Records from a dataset
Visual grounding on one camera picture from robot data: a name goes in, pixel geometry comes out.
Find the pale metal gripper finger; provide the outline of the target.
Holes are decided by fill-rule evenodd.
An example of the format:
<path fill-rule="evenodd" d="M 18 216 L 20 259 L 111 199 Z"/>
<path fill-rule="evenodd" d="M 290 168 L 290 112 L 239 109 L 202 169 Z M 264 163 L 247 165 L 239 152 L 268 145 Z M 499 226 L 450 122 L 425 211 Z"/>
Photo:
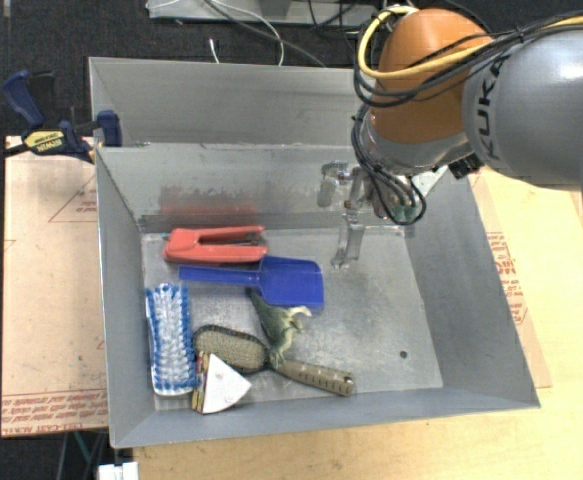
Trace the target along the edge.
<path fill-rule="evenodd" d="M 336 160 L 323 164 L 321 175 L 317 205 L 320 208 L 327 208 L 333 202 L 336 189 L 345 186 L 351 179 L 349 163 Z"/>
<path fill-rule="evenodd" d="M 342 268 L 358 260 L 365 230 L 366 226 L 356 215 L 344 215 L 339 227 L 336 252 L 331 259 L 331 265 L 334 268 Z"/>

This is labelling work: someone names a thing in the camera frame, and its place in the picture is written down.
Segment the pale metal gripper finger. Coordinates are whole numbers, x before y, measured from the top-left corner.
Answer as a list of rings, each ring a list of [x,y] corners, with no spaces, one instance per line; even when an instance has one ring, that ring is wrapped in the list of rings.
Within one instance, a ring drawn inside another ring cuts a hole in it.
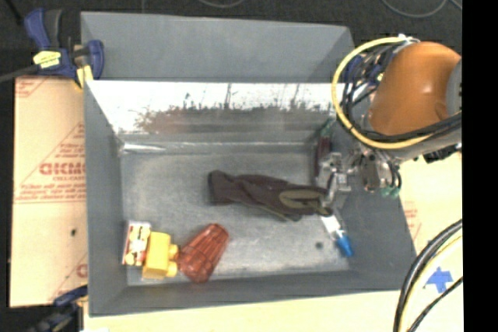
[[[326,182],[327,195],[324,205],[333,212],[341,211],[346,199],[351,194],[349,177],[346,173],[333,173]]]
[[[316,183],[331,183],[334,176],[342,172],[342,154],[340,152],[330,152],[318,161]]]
--
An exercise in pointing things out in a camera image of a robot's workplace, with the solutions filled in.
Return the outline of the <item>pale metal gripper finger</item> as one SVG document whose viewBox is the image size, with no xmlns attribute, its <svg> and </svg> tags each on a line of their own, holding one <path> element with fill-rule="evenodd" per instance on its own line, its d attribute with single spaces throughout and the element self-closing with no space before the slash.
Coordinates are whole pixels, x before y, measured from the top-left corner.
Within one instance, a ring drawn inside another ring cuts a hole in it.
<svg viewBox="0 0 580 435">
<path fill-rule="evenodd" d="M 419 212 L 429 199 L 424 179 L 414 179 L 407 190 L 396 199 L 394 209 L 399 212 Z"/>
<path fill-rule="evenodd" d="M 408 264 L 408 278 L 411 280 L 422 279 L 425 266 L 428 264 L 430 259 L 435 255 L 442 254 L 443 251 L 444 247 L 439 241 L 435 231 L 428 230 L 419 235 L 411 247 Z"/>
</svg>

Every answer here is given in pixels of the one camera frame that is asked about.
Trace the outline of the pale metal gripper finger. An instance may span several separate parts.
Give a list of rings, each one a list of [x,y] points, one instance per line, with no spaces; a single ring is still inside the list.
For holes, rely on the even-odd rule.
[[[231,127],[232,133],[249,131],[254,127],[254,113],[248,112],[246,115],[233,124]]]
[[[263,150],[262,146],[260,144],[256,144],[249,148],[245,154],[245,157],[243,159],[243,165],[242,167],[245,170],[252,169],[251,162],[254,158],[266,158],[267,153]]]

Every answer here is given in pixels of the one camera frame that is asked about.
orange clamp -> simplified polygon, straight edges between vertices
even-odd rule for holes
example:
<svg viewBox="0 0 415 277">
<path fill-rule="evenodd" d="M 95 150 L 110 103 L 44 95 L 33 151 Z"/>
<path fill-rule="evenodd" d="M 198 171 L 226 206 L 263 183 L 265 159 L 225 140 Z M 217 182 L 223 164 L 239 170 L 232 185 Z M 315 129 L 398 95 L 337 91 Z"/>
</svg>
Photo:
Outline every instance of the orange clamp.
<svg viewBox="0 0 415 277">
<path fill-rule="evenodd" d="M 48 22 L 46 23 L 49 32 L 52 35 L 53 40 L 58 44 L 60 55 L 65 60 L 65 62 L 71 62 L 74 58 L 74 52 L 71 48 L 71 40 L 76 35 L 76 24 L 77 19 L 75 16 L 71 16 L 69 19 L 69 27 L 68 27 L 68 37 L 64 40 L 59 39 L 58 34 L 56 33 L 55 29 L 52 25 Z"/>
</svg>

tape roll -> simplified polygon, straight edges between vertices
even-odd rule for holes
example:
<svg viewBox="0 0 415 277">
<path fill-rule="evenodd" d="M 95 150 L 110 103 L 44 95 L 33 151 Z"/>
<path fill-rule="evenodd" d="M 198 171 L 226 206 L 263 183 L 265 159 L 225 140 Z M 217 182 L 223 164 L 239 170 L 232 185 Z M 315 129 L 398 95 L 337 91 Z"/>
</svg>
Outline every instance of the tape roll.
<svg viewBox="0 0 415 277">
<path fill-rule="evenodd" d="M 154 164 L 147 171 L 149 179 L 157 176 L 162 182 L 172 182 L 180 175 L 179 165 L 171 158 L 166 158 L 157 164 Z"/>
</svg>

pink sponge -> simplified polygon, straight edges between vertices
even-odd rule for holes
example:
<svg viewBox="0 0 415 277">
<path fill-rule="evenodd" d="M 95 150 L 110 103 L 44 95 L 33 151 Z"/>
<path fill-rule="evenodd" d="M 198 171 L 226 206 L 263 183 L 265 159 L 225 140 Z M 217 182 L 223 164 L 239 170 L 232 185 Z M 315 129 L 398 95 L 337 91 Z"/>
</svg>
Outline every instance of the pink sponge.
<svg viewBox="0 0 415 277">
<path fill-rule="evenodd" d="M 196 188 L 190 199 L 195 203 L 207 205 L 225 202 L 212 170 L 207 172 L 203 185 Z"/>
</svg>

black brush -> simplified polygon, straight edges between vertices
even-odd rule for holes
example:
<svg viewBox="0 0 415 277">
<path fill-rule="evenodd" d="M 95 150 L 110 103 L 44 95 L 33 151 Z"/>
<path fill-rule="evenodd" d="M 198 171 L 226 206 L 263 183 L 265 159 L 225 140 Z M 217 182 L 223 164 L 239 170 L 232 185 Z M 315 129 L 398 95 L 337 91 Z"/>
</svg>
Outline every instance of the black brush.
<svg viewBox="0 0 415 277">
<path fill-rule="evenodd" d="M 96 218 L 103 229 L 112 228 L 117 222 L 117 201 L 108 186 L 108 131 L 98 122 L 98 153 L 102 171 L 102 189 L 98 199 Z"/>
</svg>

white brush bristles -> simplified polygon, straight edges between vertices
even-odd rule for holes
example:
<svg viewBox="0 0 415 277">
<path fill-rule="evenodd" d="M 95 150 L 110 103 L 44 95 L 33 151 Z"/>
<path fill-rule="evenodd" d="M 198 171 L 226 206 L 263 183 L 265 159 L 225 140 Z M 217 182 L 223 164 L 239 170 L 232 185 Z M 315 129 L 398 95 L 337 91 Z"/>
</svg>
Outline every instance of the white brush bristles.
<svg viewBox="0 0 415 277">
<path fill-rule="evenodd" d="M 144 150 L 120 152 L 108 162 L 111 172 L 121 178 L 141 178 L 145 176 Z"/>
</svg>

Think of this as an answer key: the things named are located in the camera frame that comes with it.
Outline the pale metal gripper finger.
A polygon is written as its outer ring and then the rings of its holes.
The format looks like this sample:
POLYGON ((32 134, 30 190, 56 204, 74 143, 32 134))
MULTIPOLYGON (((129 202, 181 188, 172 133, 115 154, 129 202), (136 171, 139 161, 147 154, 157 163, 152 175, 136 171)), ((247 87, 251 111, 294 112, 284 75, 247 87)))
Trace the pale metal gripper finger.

• _WHAT IS BEING ASKED_: All lines of the data above that include the word "written" must be shown.

• _RESULT OF THE EXERCISE_:
This is labelling work: someone names a thing in the camera frame, and its place in the picture is written down.
A polygon is written as its outer ring and then the rings of its holes.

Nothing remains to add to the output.